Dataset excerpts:

========================================

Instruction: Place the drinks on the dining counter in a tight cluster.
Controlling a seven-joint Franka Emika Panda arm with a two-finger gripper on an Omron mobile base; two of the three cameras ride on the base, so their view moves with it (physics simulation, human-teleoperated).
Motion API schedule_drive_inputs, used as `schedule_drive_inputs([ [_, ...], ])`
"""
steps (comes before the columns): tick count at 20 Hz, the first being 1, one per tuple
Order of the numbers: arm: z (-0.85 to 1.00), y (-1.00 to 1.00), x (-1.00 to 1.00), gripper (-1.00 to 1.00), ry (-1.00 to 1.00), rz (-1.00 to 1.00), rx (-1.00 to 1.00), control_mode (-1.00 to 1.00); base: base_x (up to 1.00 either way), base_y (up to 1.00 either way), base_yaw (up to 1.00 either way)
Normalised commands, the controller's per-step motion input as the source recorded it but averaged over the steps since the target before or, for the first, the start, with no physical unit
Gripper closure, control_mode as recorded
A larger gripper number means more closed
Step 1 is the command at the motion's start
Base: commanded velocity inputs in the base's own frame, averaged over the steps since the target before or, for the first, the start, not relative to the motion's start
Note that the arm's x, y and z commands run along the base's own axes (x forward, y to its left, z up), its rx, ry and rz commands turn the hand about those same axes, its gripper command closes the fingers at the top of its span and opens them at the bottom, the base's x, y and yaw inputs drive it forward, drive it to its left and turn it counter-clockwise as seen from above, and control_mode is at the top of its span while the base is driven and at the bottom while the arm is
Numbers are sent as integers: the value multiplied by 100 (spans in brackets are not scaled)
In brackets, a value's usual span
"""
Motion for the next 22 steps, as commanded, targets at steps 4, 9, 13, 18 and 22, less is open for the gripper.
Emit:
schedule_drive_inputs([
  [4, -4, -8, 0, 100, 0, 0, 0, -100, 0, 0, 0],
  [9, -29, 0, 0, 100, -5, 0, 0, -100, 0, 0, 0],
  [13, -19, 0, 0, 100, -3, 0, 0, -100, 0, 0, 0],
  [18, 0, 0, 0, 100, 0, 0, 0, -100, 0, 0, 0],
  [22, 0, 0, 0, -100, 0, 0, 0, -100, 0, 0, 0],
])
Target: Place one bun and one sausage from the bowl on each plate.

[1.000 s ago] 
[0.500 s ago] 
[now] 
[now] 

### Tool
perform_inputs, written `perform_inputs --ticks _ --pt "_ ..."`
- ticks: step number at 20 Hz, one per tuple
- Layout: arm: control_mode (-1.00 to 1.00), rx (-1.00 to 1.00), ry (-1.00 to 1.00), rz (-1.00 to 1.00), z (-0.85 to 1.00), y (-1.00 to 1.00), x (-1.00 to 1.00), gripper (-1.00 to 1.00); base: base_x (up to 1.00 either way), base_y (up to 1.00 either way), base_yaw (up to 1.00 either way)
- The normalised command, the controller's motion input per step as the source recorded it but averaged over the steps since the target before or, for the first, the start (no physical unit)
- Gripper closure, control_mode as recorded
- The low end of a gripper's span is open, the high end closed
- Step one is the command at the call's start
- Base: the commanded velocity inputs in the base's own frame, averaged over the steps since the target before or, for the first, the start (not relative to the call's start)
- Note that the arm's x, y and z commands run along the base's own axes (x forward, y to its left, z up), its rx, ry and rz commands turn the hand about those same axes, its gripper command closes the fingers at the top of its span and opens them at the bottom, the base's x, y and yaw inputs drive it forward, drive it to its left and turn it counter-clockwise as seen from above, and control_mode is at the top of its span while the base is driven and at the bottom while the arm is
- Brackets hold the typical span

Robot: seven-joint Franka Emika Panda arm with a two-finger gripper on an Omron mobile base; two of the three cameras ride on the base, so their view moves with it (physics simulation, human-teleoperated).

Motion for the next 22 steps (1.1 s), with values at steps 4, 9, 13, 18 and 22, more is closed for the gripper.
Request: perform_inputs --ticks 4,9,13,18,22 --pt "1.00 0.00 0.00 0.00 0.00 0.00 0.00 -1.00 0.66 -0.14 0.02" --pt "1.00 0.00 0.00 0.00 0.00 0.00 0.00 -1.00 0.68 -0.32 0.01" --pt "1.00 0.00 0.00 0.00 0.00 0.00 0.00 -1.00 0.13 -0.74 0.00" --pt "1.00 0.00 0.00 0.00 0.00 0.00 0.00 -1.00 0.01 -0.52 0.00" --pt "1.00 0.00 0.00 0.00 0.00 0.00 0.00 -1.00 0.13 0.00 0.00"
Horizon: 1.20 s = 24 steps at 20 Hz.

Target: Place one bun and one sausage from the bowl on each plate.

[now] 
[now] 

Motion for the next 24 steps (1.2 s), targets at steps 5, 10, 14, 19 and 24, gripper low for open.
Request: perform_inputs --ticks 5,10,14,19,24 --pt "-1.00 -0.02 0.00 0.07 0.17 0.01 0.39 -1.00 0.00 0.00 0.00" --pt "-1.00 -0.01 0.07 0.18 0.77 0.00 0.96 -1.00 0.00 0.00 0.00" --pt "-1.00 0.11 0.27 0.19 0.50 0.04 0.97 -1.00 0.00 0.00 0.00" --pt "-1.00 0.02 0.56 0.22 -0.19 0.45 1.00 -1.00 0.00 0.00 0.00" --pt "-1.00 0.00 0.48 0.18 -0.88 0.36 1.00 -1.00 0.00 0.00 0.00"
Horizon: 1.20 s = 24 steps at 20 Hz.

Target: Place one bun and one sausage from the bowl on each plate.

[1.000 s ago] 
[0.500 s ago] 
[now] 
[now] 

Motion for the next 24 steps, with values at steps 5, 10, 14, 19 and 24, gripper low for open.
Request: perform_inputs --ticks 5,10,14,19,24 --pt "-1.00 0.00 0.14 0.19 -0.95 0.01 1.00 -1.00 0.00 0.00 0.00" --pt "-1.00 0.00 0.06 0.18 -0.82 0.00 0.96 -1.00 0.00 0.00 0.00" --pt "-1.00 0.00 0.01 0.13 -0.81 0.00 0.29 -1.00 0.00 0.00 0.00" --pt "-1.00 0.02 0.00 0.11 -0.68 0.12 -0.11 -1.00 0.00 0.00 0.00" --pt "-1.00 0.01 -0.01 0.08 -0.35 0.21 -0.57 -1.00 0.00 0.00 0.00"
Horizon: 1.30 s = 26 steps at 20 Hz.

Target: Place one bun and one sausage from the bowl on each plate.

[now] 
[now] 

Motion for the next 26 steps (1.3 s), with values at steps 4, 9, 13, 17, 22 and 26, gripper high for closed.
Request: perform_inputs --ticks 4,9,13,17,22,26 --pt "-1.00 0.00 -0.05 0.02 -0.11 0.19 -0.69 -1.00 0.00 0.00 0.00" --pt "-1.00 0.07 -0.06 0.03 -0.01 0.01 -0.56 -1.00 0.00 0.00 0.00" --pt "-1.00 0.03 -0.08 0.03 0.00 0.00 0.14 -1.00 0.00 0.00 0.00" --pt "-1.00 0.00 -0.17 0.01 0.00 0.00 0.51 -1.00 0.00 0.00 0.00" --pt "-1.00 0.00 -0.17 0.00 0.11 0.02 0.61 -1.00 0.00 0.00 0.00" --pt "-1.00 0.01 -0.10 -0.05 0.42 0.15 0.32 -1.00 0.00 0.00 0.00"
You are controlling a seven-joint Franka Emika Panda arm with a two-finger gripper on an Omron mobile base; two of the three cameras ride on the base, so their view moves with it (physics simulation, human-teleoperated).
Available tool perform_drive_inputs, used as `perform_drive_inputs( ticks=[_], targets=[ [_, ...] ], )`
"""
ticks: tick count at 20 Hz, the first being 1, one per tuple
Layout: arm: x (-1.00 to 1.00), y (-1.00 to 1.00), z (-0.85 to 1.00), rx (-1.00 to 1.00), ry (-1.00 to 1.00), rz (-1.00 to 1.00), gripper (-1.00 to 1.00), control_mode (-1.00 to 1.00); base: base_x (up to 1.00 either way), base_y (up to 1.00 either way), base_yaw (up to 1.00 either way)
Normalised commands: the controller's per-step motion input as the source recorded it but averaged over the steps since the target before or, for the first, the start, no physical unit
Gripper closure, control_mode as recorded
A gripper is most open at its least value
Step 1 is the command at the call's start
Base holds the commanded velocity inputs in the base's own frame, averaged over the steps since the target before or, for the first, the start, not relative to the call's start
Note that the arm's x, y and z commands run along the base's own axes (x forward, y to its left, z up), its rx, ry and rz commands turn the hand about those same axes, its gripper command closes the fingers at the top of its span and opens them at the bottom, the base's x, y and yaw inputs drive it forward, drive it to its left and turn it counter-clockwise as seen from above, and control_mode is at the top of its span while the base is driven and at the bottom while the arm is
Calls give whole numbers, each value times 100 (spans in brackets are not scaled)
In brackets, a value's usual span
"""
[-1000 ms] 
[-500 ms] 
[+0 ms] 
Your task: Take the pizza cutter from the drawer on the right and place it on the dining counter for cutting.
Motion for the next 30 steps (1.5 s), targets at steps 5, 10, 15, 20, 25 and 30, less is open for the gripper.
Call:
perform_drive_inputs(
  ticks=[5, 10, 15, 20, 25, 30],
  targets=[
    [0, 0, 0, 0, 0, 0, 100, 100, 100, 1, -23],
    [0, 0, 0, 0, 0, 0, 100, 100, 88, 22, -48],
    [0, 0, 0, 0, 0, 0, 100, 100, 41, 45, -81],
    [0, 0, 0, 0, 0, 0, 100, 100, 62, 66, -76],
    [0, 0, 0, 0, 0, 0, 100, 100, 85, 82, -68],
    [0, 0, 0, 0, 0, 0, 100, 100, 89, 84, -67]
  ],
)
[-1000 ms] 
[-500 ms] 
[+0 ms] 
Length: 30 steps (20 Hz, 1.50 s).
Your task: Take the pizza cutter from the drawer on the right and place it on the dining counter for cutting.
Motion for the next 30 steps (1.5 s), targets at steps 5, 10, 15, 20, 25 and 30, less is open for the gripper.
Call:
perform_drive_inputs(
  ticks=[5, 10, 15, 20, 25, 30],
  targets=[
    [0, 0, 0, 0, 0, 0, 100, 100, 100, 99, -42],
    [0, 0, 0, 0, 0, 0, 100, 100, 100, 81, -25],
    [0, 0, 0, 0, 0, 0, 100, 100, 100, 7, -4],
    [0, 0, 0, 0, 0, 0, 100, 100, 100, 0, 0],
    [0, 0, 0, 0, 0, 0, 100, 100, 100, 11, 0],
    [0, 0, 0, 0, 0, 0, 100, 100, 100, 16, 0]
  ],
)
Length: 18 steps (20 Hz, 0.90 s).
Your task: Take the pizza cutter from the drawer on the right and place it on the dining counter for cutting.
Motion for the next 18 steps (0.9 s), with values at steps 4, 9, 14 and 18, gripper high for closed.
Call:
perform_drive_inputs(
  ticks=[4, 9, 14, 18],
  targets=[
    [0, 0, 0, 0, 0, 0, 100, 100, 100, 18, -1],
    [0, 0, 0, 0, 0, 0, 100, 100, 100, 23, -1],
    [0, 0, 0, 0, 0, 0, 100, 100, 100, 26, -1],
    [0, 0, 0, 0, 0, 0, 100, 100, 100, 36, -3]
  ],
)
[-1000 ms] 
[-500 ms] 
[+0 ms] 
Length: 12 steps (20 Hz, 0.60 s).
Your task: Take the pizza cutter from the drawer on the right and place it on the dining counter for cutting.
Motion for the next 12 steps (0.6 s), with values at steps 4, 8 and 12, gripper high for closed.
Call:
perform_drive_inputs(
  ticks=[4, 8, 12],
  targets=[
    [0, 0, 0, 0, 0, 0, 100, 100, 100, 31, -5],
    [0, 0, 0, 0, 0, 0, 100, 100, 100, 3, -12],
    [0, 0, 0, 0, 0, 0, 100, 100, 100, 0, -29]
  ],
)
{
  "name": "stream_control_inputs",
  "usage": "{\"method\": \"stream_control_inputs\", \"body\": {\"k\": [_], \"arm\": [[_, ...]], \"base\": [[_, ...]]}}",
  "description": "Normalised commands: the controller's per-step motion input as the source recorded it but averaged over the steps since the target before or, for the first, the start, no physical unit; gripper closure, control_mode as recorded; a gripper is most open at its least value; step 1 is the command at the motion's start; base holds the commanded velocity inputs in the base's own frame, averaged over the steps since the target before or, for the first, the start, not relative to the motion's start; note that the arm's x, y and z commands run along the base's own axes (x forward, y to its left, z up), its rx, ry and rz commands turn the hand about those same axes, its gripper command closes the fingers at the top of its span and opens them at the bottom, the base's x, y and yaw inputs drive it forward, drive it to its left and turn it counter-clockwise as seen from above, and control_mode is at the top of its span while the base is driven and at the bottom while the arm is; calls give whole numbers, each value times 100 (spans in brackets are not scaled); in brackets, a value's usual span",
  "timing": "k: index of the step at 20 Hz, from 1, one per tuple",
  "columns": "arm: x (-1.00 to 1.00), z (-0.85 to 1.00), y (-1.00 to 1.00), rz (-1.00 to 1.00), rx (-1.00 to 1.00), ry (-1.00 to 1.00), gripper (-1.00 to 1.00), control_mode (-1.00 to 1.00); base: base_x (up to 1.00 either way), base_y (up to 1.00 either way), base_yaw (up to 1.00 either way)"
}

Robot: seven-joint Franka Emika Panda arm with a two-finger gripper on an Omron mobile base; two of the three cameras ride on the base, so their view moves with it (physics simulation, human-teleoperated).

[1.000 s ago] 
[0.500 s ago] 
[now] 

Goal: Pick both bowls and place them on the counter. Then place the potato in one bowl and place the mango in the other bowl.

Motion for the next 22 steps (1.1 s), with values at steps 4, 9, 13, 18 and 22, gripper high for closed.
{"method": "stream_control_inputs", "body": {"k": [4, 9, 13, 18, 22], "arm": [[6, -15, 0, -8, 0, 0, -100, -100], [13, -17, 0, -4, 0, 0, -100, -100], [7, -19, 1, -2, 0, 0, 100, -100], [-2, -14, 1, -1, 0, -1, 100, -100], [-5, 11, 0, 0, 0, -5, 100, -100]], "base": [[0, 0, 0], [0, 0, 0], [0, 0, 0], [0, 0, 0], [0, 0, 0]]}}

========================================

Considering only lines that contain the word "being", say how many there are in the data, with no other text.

Written response: 2